Thursday, September 27, 2007

Simulated Cyberattack Shows Hackers Blasting Away at the Power Grid


The Associated Press has obtained a video made for the Department of Homeland Security that shows a simulated hacker attack on a power station that doesn't end well for a turbine. In the video the latter goes spinning out of control and spits out pieces of the turbine as well as smoke before it, presumably, dies a noisy, dramatic death (see photo at right).

The test attack, conducted in March by the Idaho National Laboratory for DHS, exploited a programming vulnerability in SCADA systems (Supervisory Control and Data Acquisition systems), the computer systems that control electric, water and chemical plants throughout the U.S. The test was intended to show how a remote digital attack by hackers could cause real-world damage beyond the computer used to conduct the attack.

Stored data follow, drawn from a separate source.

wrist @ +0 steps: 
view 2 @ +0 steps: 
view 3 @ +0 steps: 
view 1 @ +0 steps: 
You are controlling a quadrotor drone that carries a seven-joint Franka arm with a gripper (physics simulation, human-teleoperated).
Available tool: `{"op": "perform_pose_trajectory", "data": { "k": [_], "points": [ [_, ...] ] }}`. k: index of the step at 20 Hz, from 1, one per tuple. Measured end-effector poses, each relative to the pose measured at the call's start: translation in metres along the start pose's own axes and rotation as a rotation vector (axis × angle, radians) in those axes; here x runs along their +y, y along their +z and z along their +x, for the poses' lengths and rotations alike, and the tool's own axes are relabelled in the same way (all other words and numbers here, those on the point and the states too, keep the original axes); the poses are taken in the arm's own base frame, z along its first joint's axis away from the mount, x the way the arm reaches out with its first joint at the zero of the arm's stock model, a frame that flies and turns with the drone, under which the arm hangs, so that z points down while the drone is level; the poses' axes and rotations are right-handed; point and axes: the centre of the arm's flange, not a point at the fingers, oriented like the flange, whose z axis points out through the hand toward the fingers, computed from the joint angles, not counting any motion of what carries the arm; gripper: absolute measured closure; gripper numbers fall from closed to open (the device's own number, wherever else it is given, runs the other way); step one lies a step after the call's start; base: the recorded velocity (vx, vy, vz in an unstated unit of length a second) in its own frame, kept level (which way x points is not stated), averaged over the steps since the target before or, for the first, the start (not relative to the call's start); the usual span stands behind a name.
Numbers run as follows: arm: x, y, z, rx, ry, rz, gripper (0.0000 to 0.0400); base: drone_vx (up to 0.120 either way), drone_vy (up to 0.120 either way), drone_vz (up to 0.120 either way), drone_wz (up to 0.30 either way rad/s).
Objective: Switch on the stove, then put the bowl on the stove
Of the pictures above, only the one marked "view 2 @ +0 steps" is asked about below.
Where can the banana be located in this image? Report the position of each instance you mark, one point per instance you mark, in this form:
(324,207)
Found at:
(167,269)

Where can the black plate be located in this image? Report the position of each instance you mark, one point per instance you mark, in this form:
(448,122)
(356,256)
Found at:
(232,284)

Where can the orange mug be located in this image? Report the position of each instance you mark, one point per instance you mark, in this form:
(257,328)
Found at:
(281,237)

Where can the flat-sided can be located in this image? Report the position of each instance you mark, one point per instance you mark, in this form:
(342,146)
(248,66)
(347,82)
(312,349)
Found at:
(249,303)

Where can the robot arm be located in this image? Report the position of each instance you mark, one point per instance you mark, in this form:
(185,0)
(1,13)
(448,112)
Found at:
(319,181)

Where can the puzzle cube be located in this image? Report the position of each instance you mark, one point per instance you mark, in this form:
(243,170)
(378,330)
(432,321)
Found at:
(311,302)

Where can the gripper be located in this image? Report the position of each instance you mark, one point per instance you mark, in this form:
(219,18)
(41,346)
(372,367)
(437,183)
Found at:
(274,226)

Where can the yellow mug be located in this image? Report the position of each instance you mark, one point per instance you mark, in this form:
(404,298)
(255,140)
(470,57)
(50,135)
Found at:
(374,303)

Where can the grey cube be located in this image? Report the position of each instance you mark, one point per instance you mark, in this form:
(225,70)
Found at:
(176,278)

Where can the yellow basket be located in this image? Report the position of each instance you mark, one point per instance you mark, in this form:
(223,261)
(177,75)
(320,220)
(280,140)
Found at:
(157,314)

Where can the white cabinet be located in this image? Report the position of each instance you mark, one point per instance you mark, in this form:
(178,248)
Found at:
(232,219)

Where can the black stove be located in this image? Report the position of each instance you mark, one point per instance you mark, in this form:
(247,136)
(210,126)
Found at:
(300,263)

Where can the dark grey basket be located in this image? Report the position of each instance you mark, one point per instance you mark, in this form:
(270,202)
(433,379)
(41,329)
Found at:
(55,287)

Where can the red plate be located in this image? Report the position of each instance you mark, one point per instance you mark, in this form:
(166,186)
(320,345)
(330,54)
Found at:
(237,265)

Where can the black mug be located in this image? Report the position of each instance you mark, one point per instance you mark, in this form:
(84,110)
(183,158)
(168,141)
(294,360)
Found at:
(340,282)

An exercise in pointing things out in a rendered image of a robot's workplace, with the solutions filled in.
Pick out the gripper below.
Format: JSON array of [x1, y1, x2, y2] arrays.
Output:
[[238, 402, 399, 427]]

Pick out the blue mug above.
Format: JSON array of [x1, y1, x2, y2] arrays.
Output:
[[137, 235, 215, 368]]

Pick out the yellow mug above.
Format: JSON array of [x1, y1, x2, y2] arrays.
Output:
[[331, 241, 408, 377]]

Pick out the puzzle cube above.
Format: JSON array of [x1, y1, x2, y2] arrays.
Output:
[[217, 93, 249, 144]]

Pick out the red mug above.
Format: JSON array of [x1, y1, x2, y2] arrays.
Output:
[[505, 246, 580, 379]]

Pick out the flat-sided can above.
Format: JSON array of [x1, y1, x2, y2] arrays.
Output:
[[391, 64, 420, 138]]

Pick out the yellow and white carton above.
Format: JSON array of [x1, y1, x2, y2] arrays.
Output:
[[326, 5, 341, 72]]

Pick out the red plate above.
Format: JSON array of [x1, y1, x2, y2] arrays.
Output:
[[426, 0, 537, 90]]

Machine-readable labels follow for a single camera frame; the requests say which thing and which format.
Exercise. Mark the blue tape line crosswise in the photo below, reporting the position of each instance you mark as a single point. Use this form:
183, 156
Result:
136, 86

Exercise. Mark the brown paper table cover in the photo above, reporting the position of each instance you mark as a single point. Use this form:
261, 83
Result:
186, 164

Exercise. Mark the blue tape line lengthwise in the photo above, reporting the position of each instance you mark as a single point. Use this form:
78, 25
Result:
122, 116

The programming flaw has since been fixed, but that doesn't mean other flaws don't exist. SCADA systems were never designed with security in mind and have long been considered vulnerable to attack. Government officials claimed in 2002 that they had uncovered evidence that members of al Qaeda had explored vulnerabilities in SCADA systems in order to conduct such attacks on utilities.

But experts have always disagreed about the degree of damage a remote attacker could do to the power grid or water system via computer or the likelihood that someone would even choose such an attack as opposed to a physical attack with a bomb or other sabotage method that would be far more effective.

Unfortunately, cybarmageddonists are likely to seize this story and spin it wildly out of control to monger fear, ignoring a few comments in the AP story that suggest the demonstration may have exaggerated the risk.